The method proposed here is a two step process with input being the raw images and the final output being  per pixel classification labels as shown in Figure \ref{fig:re-segmentation}. The pipeline of our approach is shown in Algorithm \ref{alg:pseudocode}.

\begin{figure}
\centering
\begin{minipage}{0.74\textwidth}
\begin{algorithm2e}[H]
\caption{Tracking-Assisted Segmentation (TAS)}
\label{alg:pseudocode}
\KwIn{Sequence of frames}
\KwOut{Per frame cell segmentation and tracking information}
\For{frame in sequence} {%\vspace{0.5em}
	\textbf{Step 1}: Initial segmentation %\vspace{-0.3em}
	\begin{itemize}
		\setlength\itemsep{0em}
		\item Separate cell bodies from the background using U-Net %\vspace{-0.5em}
		\item Define cell identities using watershed or random walker %\vspace{-0.5em}
	\end{itemize}
	\textbf{Step 2}: Siamese tracking %\vspace{-0.8em}
	\begin{itemize}
		\setlength\itemsep{0em}
		\item Track each cell in small intervals %\vspace{-0.5em}
		\item Identify biological cell behaviours:%\vspace{-0.5em}
		    \begin{itemize}
		        \item \textbf{Collision}, if  \textit{match}(cell$_t$, cell$_{t-1}^{(1)}$, cell$_{t-1}^{(2)}$)%\vspace{-0.3em}
		        \item \textbf{Mitosis}, if  \textit{match}(cell$_t$, cell$_{t+1}^{(1)}$, cell$_{t+1}^{(2)}$) %\vspace{-0.3em}
		        \item \textbf{Cell death}, if  \textit{match}(cell$_t$, None) %\vspace{-0.3em}
		    \end{itemize}%\vspace{-0.5em}
		\item Re-segment cells using watershed %approach
	\end{itemize}
}
\end{algorithm2e}
\end{minipage}
\end{figure}


\subsection{Initial Segmentation} 
% Modified for R4 TAS differences
For the initial segmentation of cells, we propose three variants of our tracking-assisted segmentation (TAS) method, namely general, intermediate and specialised TAS. Here and henceforth, these approaches will be referred as g-TAS, i-TAS and s-TAS, respectively. Further, the term \emph{pre-processing} refers to thresholding and filtering the raw image, e.g., to account for varying illumination, cell size, morphology and so on. With \emph{post-processing}, we refer to additional adjustments after the U-Net output, such as filling prediction gaps, threshold smaller regions and fitting ellipses. We follow \citet{lux2019dic} for the pre- and post-processing steps, either per dataset -as originally in their work- or across datasets. The three TAS variants differ in the pre- and post-processing steps and how these steps involve parameter tuning to a specific dataset. 
\begin{enumerate}
    \item g-TAS performs no pre-processing and no post-processing that relates to the U-Net approach or any specific cell-type.
    \item i-TAS tunes the pre-processing hyperparameters (associated with image normalisation, histogram equalisation and uneven illumination correction) independently per dataset (on the respective training sets) as explained in the work of \citet{lux2019dic}. This is to account for the very different range and distribution of pixel values that adversely affect the U-Net predictions.
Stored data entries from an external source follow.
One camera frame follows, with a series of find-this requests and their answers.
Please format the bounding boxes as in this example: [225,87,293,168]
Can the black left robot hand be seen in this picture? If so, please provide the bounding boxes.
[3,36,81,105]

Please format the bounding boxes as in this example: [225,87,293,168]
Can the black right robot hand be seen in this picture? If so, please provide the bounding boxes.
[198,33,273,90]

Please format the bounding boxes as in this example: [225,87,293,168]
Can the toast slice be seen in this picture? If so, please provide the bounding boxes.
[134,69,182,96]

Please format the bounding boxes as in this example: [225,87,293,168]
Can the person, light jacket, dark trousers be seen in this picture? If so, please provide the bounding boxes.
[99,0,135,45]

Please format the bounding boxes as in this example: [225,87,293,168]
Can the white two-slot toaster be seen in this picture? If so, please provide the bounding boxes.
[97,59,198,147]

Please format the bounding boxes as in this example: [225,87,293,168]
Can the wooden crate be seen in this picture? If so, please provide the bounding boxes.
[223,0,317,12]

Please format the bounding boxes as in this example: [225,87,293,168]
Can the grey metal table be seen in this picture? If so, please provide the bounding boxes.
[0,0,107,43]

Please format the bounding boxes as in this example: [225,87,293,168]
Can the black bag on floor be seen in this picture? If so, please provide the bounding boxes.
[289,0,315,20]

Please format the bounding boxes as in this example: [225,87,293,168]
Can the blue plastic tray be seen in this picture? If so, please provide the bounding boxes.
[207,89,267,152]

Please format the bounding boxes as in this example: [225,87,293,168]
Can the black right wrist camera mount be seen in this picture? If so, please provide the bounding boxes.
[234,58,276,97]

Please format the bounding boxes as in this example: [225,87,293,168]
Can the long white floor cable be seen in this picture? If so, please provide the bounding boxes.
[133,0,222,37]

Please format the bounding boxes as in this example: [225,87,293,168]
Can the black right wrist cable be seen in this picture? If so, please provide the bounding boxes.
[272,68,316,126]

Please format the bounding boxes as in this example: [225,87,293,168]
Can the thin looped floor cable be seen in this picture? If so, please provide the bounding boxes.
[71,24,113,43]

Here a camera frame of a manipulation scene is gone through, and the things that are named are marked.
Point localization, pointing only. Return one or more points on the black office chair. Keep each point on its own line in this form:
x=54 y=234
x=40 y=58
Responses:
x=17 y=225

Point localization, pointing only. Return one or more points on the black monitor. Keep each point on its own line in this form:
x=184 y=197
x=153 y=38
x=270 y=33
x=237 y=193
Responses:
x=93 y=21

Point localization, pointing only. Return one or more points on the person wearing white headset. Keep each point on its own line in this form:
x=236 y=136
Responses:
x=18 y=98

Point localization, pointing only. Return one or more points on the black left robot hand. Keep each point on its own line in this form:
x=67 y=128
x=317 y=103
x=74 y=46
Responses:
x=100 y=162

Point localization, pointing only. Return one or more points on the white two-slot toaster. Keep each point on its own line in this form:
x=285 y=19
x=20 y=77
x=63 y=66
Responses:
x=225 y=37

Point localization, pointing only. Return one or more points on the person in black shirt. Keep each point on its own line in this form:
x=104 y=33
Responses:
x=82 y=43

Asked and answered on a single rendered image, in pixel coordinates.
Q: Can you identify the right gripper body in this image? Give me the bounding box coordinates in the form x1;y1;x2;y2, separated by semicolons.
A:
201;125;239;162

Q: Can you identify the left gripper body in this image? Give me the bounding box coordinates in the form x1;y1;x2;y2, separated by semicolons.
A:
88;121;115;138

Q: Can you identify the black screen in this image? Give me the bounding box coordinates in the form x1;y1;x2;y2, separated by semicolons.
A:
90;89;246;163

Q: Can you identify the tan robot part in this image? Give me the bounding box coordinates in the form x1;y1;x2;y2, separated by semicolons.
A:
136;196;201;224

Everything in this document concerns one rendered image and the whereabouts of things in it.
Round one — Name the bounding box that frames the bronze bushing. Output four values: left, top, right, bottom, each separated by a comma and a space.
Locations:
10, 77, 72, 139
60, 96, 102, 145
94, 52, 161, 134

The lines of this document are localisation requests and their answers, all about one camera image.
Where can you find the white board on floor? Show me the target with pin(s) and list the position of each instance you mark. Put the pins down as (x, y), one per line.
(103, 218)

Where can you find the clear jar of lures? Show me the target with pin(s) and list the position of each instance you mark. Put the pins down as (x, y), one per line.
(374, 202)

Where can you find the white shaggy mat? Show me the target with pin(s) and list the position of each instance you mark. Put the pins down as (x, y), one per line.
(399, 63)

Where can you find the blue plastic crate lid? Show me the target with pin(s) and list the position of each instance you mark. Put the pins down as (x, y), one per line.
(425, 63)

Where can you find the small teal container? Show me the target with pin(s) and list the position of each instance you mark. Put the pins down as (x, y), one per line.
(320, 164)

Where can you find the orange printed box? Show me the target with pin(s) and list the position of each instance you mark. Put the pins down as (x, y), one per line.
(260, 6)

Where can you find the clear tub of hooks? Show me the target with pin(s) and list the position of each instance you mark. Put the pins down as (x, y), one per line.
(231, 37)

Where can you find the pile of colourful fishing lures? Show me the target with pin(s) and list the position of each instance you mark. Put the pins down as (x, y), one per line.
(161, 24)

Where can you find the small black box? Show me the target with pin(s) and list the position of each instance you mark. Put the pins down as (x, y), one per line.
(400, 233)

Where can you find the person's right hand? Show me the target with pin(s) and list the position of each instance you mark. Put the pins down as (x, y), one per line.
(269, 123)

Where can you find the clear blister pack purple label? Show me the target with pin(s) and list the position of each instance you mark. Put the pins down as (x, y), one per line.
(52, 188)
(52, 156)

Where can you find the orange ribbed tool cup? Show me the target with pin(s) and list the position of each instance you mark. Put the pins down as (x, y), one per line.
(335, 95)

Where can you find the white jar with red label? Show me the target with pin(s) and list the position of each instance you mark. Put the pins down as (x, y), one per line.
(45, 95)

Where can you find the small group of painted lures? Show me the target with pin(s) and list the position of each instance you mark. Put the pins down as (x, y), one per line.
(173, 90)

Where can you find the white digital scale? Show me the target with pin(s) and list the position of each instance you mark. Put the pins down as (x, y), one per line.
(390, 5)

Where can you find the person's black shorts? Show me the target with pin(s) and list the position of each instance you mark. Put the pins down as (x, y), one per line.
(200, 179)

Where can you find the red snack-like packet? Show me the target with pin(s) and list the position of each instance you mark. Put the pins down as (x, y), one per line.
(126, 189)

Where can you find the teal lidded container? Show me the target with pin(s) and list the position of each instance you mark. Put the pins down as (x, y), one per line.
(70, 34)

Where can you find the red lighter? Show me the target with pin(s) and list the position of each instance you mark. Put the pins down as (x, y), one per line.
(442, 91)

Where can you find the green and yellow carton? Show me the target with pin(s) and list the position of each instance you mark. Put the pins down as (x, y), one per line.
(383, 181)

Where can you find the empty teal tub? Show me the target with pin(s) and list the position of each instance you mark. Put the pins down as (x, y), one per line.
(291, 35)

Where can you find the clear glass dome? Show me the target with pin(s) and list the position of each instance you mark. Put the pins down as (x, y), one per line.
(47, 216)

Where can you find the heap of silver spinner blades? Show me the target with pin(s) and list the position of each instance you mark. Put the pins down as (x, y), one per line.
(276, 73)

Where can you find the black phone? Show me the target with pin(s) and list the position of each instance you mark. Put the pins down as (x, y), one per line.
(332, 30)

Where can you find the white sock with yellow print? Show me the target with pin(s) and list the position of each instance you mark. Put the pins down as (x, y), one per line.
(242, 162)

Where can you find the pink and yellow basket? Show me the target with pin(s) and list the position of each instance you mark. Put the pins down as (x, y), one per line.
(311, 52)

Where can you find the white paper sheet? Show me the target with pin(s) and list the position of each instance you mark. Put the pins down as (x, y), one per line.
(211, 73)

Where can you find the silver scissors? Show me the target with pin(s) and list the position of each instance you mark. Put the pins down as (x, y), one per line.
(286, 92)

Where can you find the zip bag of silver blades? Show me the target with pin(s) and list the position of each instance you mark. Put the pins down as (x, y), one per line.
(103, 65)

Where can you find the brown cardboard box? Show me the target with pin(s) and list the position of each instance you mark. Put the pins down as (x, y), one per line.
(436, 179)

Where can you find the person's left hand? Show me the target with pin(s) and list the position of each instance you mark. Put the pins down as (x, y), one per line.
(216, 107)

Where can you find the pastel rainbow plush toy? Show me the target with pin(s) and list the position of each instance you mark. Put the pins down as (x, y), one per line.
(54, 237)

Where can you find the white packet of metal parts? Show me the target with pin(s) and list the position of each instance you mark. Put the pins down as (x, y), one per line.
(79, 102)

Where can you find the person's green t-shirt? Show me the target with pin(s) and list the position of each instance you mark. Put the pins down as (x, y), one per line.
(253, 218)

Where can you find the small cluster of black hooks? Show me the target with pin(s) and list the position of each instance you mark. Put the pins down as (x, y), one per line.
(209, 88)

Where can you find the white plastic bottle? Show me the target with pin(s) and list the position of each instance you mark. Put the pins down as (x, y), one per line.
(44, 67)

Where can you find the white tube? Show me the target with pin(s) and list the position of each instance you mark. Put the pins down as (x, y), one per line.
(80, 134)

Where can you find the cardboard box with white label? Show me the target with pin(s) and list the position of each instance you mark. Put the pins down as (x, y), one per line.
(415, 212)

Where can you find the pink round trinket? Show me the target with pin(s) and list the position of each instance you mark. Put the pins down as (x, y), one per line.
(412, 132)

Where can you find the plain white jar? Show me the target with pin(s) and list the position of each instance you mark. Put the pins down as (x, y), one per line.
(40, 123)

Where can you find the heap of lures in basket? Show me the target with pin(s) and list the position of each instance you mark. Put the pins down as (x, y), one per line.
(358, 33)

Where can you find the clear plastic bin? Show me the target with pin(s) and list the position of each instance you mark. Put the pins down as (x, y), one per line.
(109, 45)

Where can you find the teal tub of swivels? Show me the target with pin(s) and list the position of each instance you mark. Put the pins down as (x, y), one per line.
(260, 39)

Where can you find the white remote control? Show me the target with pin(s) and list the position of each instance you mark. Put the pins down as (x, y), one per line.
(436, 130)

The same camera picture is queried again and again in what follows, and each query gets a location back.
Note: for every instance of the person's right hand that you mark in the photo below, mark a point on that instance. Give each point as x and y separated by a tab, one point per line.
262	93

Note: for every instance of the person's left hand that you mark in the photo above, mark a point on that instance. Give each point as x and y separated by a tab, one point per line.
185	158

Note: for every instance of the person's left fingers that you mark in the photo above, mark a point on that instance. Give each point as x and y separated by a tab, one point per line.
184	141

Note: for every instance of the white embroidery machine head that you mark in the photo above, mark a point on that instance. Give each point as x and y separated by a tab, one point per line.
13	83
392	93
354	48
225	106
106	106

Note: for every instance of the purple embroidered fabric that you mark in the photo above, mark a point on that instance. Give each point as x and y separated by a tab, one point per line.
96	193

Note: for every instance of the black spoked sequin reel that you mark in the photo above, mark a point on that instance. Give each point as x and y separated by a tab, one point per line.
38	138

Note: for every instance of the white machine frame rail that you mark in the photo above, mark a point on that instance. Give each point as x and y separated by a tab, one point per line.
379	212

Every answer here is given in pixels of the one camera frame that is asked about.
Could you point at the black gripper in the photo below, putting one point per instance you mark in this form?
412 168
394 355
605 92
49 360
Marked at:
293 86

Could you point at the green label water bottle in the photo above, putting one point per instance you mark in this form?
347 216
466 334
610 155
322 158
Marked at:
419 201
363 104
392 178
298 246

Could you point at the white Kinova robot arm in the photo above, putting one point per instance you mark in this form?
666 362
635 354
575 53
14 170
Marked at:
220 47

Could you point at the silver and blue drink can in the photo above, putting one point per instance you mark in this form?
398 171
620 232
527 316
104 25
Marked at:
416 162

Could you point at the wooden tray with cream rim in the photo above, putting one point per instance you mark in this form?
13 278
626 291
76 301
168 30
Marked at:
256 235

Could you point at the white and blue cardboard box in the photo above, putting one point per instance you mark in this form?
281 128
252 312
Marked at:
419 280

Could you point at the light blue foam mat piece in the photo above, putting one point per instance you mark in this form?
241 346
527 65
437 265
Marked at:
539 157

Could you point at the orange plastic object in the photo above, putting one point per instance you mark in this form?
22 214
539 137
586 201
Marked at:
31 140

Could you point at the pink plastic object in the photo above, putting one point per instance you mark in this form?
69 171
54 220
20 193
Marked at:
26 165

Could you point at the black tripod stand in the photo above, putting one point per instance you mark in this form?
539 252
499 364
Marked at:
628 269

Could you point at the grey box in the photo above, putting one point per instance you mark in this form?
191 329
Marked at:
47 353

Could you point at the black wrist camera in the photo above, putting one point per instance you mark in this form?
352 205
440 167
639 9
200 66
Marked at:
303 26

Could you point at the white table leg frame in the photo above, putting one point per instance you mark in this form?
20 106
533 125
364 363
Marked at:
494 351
The siamese-based re-segmentation step after the U-Net output (our main contribution), remains the same for all data sets. 
    \item s-TAS adapts the pre- and post-processing hyperparameters per dataset, using the approach proposed in \citet{lux2019dic}. This variant is designed specifically for detecting precise cell boundaries in order to minimise erroneous cell detection and be competitive with optimised state-of-the-art approaches. s-TAS retains the same re-segmentation augmented approach which we introduce. 
\end{enumerate}
\subsubsection{General Tracking Assisted Segmentation (g-TAS)}
G-TAS is a generalised implementation of tracking-assisted segmentation approach that requires no tuning or adjustments with respect to any datasets. First, a U-Net model \cite{unet} is explicitly trained across all data from all the different cell types, \ref{subsec:data}. Next, the random walker algorithm from the work of \citet{randomwalks} is used to generate the initial cell segmentation of the pipeline. Recent methods use the watershed algorithm for splitting cell body predictions from neural networks into smaller cells \cite{sharif2012red, lux2019dic}. However, the random walker algorithm is shown to be more resilient to noise and hence more suitable for predictions of diverse image properties and cell morphologies \cite{randomwalks}. The output of the random walker is then fed into the tracker network to correct for mitosis, apoptosis and cell collisions, \ref{subsubsec:mitosis}. 

Training of the U-Net network was done using data augmentation with additive noise, pixel value range shift and a cutoff on the maximum value. The choice of these specific augmentations arises from the observation of the dataset images which are not consistent in a standard RGB value range and have low signal-to-noise ratio as indicated by \citet{cellTrackingChallenge}. The network is trained with a learning rate of $0.001$ using the Adam optimiser for 50 epochs. Normalisation of the raw images includes (i) normalisation to zero mean and unit variance, (ii) construction of cell centroids from the U-Net predictions based on the distance to the background (where 0 indicates background and 1 the farthest foreground), and (iii) distinct cells are defined by running the random walker algorithm. All parameters in g-TAS are the same across all datasets. More details related to the experimental implementation are presented in Appendix \ref{sec:appendixC}. Unlike the methods that use thresholds based on morphology \cite{lux2019dic}, the pre-processing of the raw images and post-segmentation division of small cells are also generalised, and not specific to any dataset.

\subsubsection{Intermediate Tracking Assisted Segmentation (i-TAS)}
This approach relaxes the constraint of a general pre-processing method and uses the U-Net implementation of \citet{unet}, pre-trained as in the work of \citet{lux2019dic}. The same pre-processing steps are employed, and the model is manually fine-tuned to the image properties based on the type of cell image. To evaluate the effect of morphological boundary refinements on cell segmentation, the approach of defining unique cells from the initial segmentation, using the random walker algorithm, is kept the same as in g-TAS.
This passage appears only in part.